Jan 10, 2007 (KHARTOUM) — Sudan’s government and Darfur rebels have agreed to a 60-day ceasefire and a peace summit sponsored by the African Union and the United Nations as steps towards stopping the violence in west Sudan, a visiting U.S. official said on Wednesday.

Sudan has also agreed to let foreign journalists visit Darfur after a two-month ban and to remove a requirement for exit visas for aid workers, one of the biggest bureaucratic obstacles to the world’s largest aid operation in Darfur.

“President (Omar Hassan al-)Bashir agreed to the start of a peace process that includes a 60-day cessation of hostilities,” said U.S. New Mexico governor Bill Richardson, visiting Sudan.
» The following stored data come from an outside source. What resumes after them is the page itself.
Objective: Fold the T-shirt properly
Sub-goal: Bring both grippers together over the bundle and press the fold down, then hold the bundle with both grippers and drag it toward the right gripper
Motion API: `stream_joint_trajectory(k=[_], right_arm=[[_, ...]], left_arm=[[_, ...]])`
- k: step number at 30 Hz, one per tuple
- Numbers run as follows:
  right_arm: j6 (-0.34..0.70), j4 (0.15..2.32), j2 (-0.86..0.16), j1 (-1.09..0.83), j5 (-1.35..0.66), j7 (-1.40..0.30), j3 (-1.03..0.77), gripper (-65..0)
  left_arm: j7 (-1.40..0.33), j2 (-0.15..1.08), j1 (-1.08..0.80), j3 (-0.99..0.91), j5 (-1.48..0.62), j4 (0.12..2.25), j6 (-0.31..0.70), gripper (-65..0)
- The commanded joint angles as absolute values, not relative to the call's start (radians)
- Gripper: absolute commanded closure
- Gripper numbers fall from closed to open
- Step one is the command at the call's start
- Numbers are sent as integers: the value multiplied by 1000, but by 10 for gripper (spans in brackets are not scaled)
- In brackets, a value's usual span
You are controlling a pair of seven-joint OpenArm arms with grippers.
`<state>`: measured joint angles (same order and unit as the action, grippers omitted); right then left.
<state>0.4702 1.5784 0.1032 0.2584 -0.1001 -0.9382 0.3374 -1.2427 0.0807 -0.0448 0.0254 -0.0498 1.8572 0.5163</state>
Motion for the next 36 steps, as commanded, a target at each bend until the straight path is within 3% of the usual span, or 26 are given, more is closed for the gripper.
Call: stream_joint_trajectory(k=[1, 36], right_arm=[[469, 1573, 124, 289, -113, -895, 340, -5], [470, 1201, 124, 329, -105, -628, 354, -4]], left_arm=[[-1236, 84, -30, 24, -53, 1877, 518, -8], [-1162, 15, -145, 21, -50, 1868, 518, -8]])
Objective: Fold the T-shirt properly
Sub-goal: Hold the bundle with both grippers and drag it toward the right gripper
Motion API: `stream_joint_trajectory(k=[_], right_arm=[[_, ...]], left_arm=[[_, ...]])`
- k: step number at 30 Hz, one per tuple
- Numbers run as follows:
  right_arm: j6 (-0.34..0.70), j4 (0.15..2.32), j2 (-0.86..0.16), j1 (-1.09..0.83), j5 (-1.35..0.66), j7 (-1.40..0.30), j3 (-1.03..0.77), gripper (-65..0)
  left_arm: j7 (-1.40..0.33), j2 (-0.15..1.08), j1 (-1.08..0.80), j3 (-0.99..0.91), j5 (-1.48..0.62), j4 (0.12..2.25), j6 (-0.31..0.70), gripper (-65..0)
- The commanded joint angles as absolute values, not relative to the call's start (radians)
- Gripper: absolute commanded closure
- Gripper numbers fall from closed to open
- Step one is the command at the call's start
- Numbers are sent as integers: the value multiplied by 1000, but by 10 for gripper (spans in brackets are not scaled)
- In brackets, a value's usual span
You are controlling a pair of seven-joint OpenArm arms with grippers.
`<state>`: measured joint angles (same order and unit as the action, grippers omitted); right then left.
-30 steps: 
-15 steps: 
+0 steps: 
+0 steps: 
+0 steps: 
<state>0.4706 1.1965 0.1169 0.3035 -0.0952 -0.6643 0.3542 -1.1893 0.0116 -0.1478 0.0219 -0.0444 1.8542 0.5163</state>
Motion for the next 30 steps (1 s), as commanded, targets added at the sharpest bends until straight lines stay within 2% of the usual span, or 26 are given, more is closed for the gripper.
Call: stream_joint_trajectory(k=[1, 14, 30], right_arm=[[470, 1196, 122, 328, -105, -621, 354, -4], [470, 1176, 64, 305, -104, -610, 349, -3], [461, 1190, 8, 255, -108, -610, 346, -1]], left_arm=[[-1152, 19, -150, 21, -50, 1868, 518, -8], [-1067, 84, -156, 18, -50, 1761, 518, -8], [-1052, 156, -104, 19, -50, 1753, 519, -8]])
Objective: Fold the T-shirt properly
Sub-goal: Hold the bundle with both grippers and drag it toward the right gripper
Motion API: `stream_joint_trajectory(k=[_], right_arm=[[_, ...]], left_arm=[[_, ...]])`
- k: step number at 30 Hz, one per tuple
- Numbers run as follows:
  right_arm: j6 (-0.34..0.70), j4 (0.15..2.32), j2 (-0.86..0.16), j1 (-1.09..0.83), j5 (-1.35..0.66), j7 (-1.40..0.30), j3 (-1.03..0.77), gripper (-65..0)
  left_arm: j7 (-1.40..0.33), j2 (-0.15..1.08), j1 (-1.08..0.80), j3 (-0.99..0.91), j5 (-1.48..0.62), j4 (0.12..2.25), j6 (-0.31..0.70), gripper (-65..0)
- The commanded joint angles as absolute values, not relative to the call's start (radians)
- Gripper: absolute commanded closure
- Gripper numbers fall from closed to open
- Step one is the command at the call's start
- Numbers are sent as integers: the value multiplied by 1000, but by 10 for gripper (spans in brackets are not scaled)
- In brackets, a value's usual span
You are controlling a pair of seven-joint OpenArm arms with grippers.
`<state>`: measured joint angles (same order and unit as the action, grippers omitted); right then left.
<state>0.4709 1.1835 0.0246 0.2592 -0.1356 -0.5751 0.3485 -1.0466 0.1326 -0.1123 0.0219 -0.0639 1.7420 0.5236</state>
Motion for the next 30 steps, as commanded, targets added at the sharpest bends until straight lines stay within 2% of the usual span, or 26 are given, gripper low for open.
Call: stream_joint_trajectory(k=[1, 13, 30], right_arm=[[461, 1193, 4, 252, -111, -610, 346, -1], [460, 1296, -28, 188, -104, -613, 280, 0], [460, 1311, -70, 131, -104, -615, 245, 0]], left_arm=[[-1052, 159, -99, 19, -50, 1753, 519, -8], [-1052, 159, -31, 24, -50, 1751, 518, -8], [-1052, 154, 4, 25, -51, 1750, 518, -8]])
The AU-U.N. peace summit is to be held no later than March 15.

Richardson said rebel commanders he had met in Darfur had also agreed to the ceasefire, which would begin on a date to be set by the United Nations and the African Union, which are jointly mediating Darfur peace efforts.

A joint statement by the Sudanese government and Richardson also said Sudan would not use military aircraft painted in white colours, usually reserved for humanitarians, and that Darfur rebel commanders could safely call a conference in the field monitored by the United Nations and the AU.

Experts estimate 200,000 people have been killed and 2.5 million driven from their homes since mostly non-Arab rebels took up arms in early 2003 accusing the government of neglect. Khartoum rejects Washington’s description of the violence as genocide.

Struggling AU forces have been unable to stem the violence but Sudan rejects a U.N. Security Council resolution authorising 22,500 U.N. peacekeepers to take over the Darfur AU mission.

Richardson said that while no agreement had been reached yet to let in U.N. fighting troops, Bashir was not as hardline in the latest discussions as he had been last year.

“I note flexibility in his position,” he said. “When I first was here five months ago he was dead set against any U.N. troops. Now there’s some flexibility as … there are technical U.N. blue-helmeted troops that will be permitted.”

“Not fighting troops … but it is progress,” he said.

Bashir wrote to former U.N. chief Kofi Annan in December saying he had agreed to a ‘hybrid operation’ in Darfur, softening his position and allowing U.N. personnel to support the AU mission.

Richardson said details of a “third phase” of that hybrid operation were still unclear. Annan described it as a hybrid AU-U.N. force deploying up to 10,000 U.N. peacekeepers, but Khartoum insists it is just giving stronger support to the AU.

“Phase three is something that is still being negotiated or there are still details to be worked out,” Richardson said. But the political process to maintain a ceasefire is more important, he added. “You can’t keep a peace without a peace.”